Uma filmografia significativa nos tem ofertado momentos de dolorosa reflexão como o arrebatador Apocalypse Now (Apocalypse Now, 1979) de Francis Ford Coppola; Pecados de Guerra (Casualties of War, 1989) e recentemente Redacted (ainda sem título em português, 2007), ambos de Brian de Palma; Platoon, de Oliver Stone; O Resgate do Soldado Ryan (SAving Private Ryan, 1998) de Steven Spielberg; Soldado Anônimo (Jarhead, 2006) de Sam Mendes; Cartas de Iwo Jima (Letters from Iwo Jiwa, 2006) de Clint Eastwood, entre muitos outros .

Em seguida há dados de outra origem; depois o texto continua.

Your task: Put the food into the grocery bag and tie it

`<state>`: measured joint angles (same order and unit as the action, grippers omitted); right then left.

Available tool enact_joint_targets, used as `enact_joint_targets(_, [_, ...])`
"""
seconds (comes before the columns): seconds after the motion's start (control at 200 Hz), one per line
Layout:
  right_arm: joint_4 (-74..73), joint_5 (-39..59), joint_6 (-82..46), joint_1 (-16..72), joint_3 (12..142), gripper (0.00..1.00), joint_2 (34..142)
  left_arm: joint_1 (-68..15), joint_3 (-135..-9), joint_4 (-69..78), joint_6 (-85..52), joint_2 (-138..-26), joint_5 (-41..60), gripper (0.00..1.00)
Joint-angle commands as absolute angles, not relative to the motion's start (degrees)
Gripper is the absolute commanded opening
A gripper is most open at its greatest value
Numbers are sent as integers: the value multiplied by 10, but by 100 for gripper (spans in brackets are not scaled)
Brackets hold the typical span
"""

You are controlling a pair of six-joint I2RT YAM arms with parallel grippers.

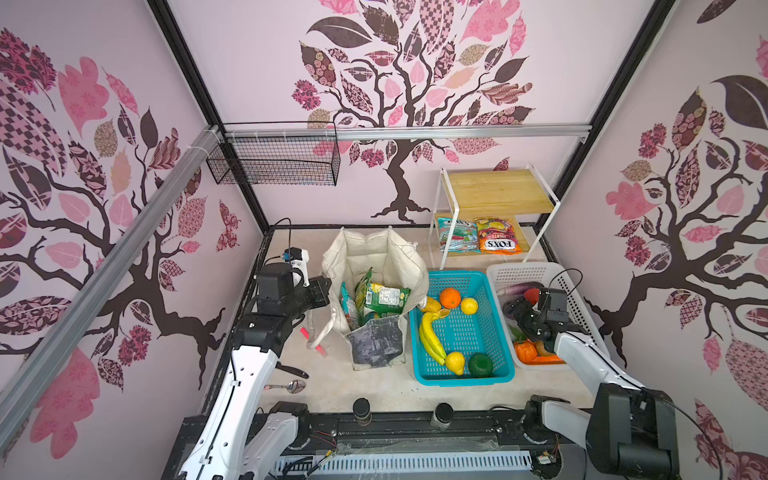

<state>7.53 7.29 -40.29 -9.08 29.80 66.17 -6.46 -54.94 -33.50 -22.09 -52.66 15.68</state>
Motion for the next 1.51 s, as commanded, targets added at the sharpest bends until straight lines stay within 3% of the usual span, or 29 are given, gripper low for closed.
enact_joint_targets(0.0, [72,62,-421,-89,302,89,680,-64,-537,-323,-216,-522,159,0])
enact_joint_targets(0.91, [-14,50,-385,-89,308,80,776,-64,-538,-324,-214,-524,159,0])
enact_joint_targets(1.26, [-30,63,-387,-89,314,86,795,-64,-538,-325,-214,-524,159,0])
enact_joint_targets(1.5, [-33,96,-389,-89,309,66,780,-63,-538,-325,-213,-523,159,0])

No Vale das Sombras toma a dimensão de um forte punho na boca do estômago em seu aprofundamento na questão não só dos efeitos da eventual ou possível perda de um filho sobre um pai, como também da transformação progressiva de jovens em seres perversos patrocinados por uma Guerra tão sangrenta quanto interminável.

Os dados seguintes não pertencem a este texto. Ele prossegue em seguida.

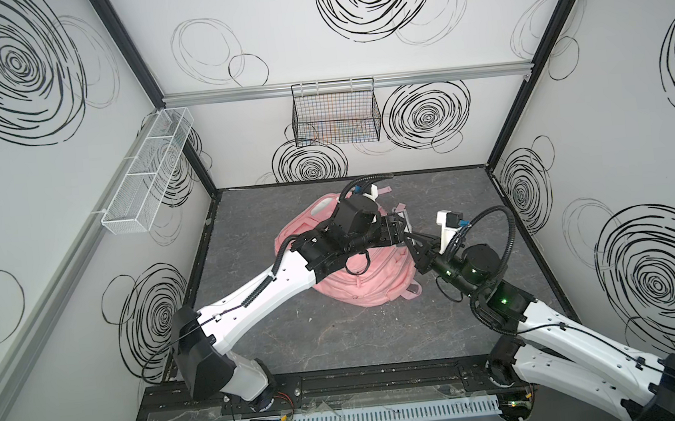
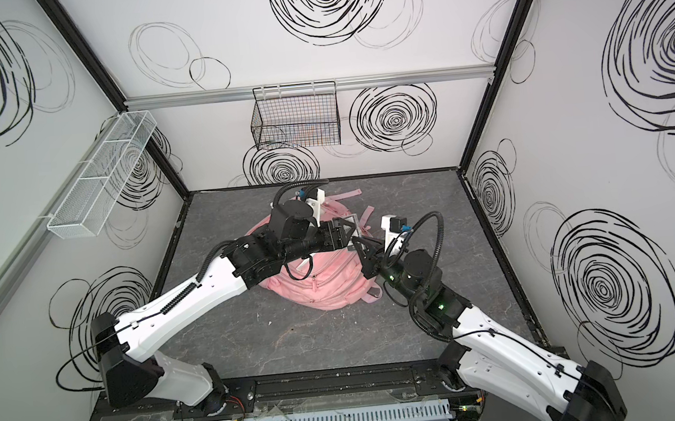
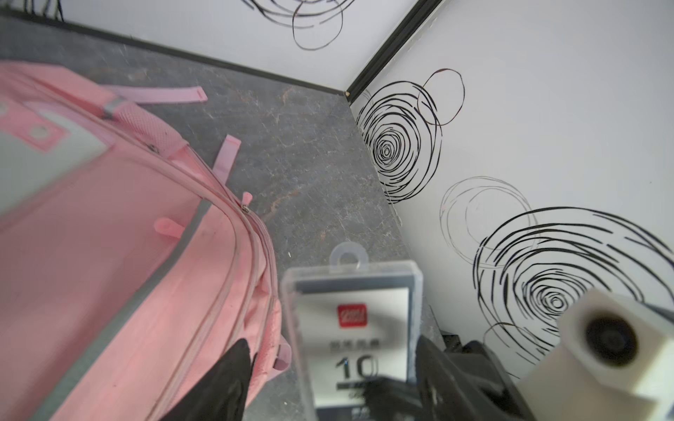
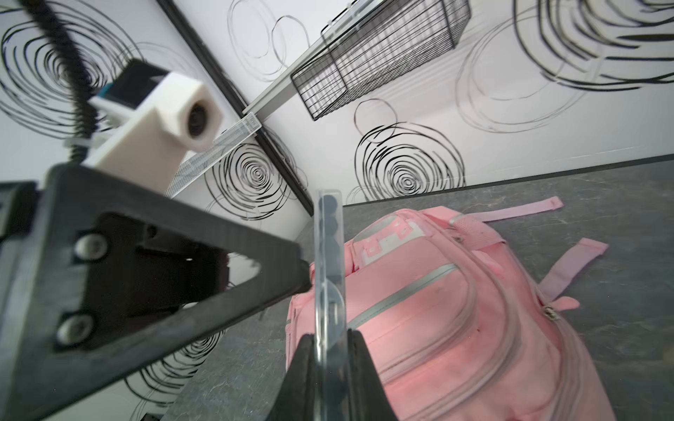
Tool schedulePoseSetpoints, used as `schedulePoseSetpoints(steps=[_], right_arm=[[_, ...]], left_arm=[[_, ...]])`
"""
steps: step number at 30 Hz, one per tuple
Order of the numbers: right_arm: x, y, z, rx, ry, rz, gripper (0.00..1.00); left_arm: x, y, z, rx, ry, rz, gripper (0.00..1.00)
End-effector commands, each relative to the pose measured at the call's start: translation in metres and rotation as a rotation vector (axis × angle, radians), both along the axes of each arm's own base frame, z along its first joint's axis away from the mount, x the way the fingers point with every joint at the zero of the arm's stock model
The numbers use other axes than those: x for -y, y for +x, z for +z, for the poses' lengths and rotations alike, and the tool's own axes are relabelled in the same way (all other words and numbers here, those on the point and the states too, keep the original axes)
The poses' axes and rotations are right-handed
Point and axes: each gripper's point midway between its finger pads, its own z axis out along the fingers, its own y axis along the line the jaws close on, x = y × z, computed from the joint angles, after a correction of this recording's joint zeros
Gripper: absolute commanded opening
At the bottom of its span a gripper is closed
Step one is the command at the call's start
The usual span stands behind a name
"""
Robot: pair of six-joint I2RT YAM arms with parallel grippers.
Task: Pack the student bag
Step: 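Take the label card with the right gripper while left releases it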
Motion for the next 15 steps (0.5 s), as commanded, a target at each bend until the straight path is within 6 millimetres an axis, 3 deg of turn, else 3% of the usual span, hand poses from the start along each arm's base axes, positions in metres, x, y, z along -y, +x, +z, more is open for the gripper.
schedulePoseSetpoints(steps=[1,5,9,15], right_arm=[[0.038,0.006,-0.004,-0.08,-0.009,-0.076,0.0],[0.083,0.005,-0.011,-0.102,-0.027,-0.155,0.0],[0.103,-0.001,-0.008,-0.095,-0.019,-0.177,0.0],[0.101,-0.003,-0.005,-0.084,-0.012,-0.151,0.0]], left_arm=[[-0.01,0.0,0.035,0.314,0.173,-0.118,0.78],[-0.016,0.002,-0.033,0.3,0.479,-0.23,0.75],[-0.024,0.011,-0.095,0.168,0.691,-0.269,0.69],[-0.019,0.02,-0.135,0.099,0.764,-0.306,0.67]])
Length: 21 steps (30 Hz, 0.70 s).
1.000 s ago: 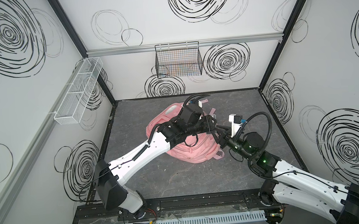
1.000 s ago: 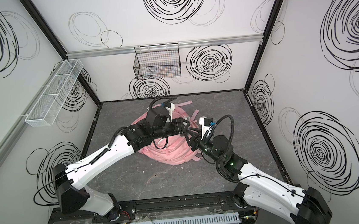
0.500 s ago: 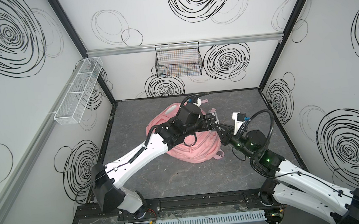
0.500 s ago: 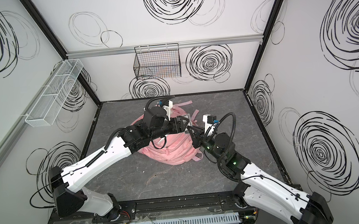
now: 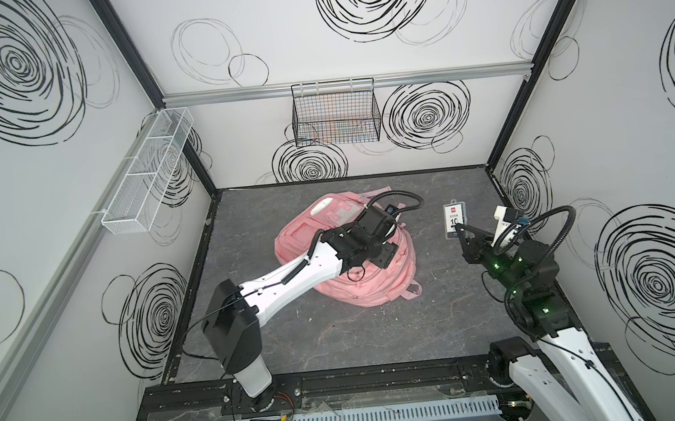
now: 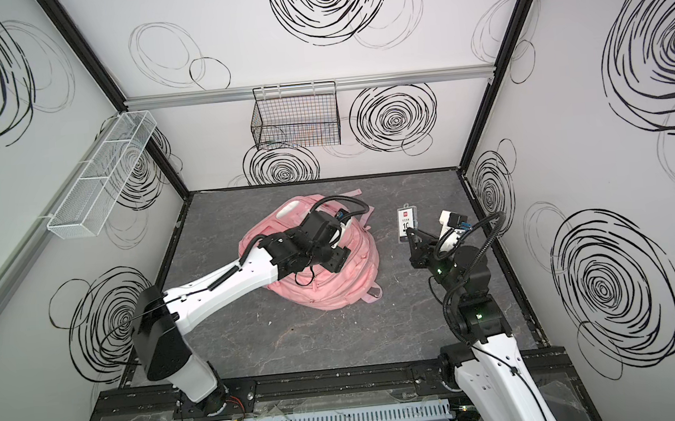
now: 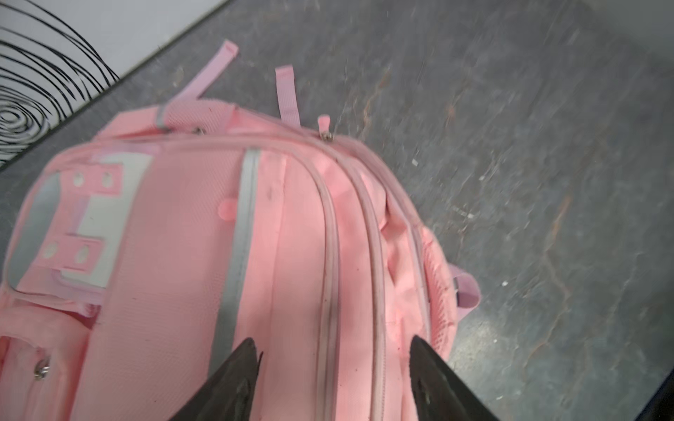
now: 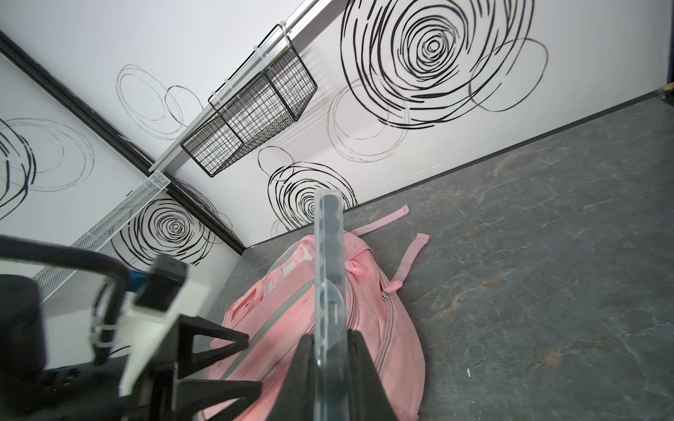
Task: Pack the student bag
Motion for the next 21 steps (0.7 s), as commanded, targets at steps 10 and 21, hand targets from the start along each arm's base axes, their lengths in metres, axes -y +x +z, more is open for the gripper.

O vale de Elah a que se refere o título do filme faz menção à locação bíblica em que Davi enfrentou o gigante Golias, derrotando-o com seu estilingue e um dos acampamentos dos israelitas durante sua História. Assim, como um Davi, Hank Deerfield enfrenta vários gigantes no périplo de sua investigação de irreversíveis conseqüências.

Não se trata de um filme verborrágico, de retórica ou teses a serem comprovadas, mas construindo a obra como um thriller, Haggis nos faz caminhar por um terreno nebuloso e movediço em que a busca da verdade sobre um soldado pode se tornar um assunto de Estado de proporções incalculáveis.

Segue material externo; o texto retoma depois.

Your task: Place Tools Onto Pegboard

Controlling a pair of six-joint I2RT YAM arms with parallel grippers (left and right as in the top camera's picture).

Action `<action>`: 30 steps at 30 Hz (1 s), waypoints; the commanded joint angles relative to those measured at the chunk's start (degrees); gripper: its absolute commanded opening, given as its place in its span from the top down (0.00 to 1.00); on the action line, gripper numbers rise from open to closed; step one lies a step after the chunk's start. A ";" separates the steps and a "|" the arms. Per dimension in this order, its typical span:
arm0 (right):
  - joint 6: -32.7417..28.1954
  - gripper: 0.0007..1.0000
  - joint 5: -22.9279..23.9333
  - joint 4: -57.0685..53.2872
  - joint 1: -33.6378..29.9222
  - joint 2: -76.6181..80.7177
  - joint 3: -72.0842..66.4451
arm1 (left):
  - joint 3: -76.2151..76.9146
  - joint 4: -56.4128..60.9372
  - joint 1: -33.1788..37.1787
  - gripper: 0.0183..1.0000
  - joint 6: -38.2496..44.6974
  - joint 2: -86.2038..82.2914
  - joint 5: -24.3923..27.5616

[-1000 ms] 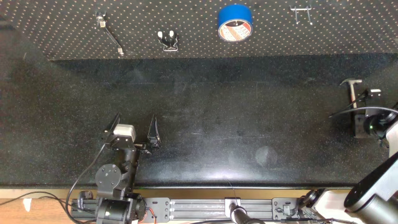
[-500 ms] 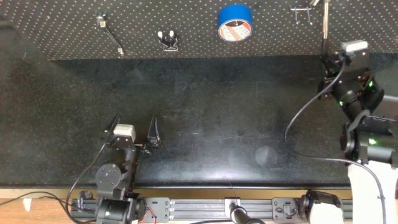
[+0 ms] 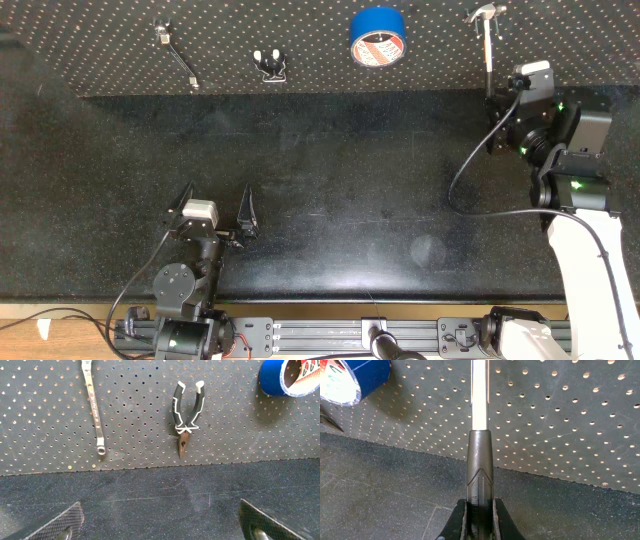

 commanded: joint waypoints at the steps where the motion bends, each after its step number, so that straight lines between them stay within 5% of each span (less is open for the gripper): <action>1: 0.66 0.93 -0.52 0.50 0.44 0.94 0.33 | -0.07 -0.39 -0.20 0.00 -0.92 -0.42 -0.37; 12: 0.00 0.92 -0.50 0.50 0.44 1.73 0.33 | -0.07 -0.39 -0.20 0.00 -0.92 -0.44 -0.37; 13: -0.02 0.72 -0.50 0.48 0.44 1.73 0.33 | -0.07 -0.39 -0.20 0.00 -0.92 -0.44 -0.37; 15: 0.00 0.48 -0.50 0.48 0.44 1.73 0.33 | -0.07 -0.39 -0.20 0.00 -0.92 -0.44 -0.37; 17: -0.02 0.34 -0.50 0.48 0.44 1.73 0.33 | -0.07 -0.39 -0.20 0.00 -0.92 -0.44 -0.37; 19: -0.02 0.02 -0.46 0.33 0.44 1.33 0.28 | -0.07 -0.39 -0.20 0.00 -0.92 -0.44 -0.39; 24: 0.00 0.01 8.90 -0.42 0.44 -3.98 -5.55 | -0.07 -0.39 -0.20 0.00 -0.92 -0.44 -0.37; 30: 2.56 0.01 9.77 15.82 0.46 -15.91 -23.39 | -0.07 -0.39 -0.20 0.00 -0.92 -0.44 -0.37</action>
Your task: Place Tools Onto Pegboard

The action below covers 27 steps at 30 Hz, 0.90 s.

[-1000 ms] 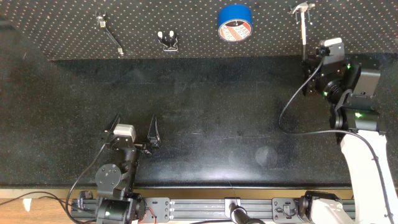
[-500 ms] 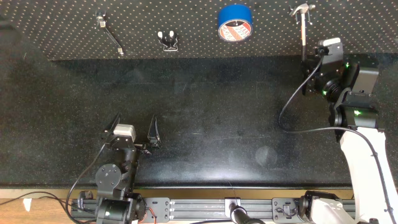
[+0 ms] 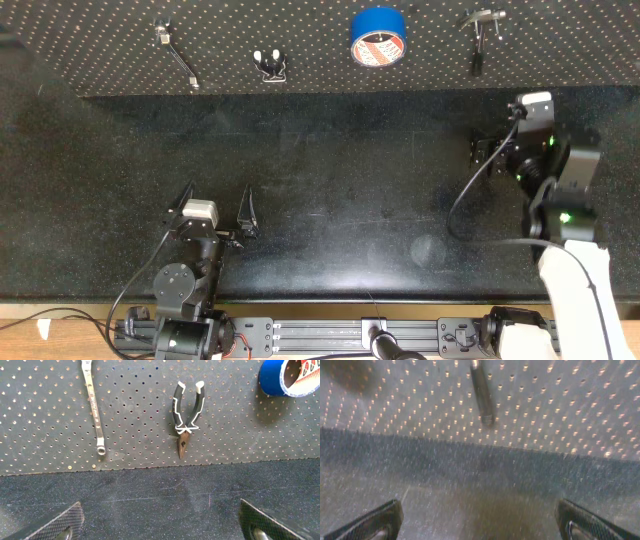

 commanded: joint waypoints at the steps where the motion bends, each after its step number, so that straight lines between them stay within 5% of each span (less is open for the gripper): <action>1: 4.83 0.01 1.51 12.90 0.46 -10.23 -14.08 | -0.07 -0.39 -0.17 0.00 -0.92 -0.44 -0.37; 5: 12.26 0.01 1.55 20.85 0.46 -19.28 -24.00 | -0.07 -0.39 -0.17 0.00 -0.92 -0.44 -0.37; 14: 12.20 0.00 3.37 24.85 1.36 -35.71 -34.03 | -0.07 -0.39 -0.17 0.00 -0.92 -0.44 -0.37; 27: 12.20 0.00 5.22 1.20 7.58 -53.88 -34.03 | -0.07 -0.39 -0.17 0.00 -0.92 -0.44 -0.37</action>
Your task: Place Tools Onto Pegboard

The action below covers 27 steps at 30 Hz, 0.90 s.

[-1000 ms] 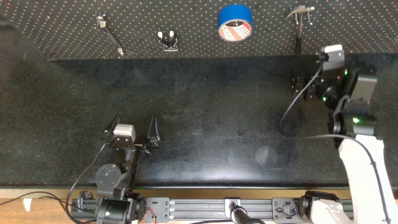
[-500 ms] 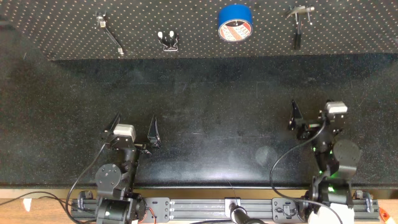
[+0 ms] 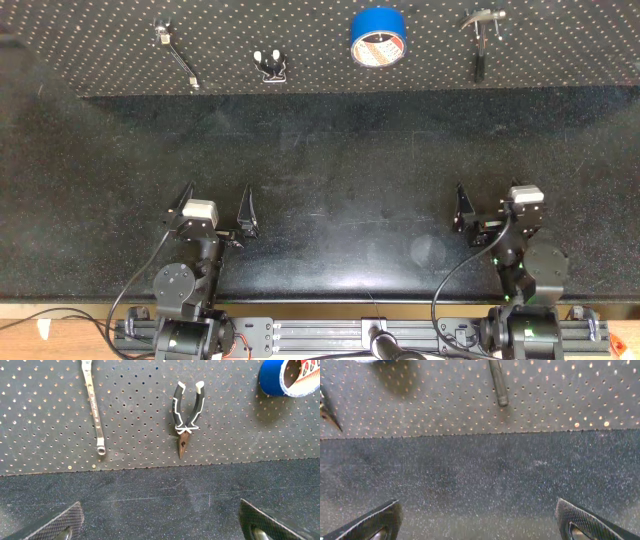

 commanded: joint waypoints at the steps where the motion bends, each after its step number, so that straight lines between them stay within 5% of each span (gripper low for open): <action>1: 0.61 0.00 0.57 -0.42 2.71 -4.33 -0.24 | -0.07 -0.39 -0.20 0.00 -0.94 -0.44 -0.37; 10: 0.42 0.00 1.84 -0.63 10.36 -11.10 -0.22 | -0.07 -0.39 -0.20 0.00 -0.94 -0.44 -0.37; 27: 0.42 0.00 1.81 -0.46 10.38 -11.10 -0.22 | -0.07 -0.39 2.60 0.00 -0.94 -0.42 -0.37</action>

Tem os traços de uma reportagem sobre efeitos sim, mas sobretudo sobre as causas desses efeitos. A perplexidade se apodera de um espectador incrédulo diante de sua própria incapacidade de agir para transformar o momento presente, numa sucessão de descobertas em que a personagem de Charlize Theron, destemida, toca em nervos expostos que o Poder vigente insiste em camuflar.

A tecnologia dos aparelhos de telefonia celular, com uma simples câmera, é capaz de registrar a solução para vários crimes, com inesperada eficácia. E assim, em seus momentos finais, emergem do filme hipocrisia e sadismo sob a forma de feridas abertas que o tempo tem se mostrado incapaz de curar. O soldado Mike era chamado de “Doc”, diminutivo de Doctor, médico. Que não se espante o espectador com os motivos pelos quais lhe é dado este apelido. A revolta, na poltrona, já se terá instalado há algum tempo e ainda que descortine dores ocultas, o filme não deixa de permanecer no vale das sombras. Um filme contundente, necessário.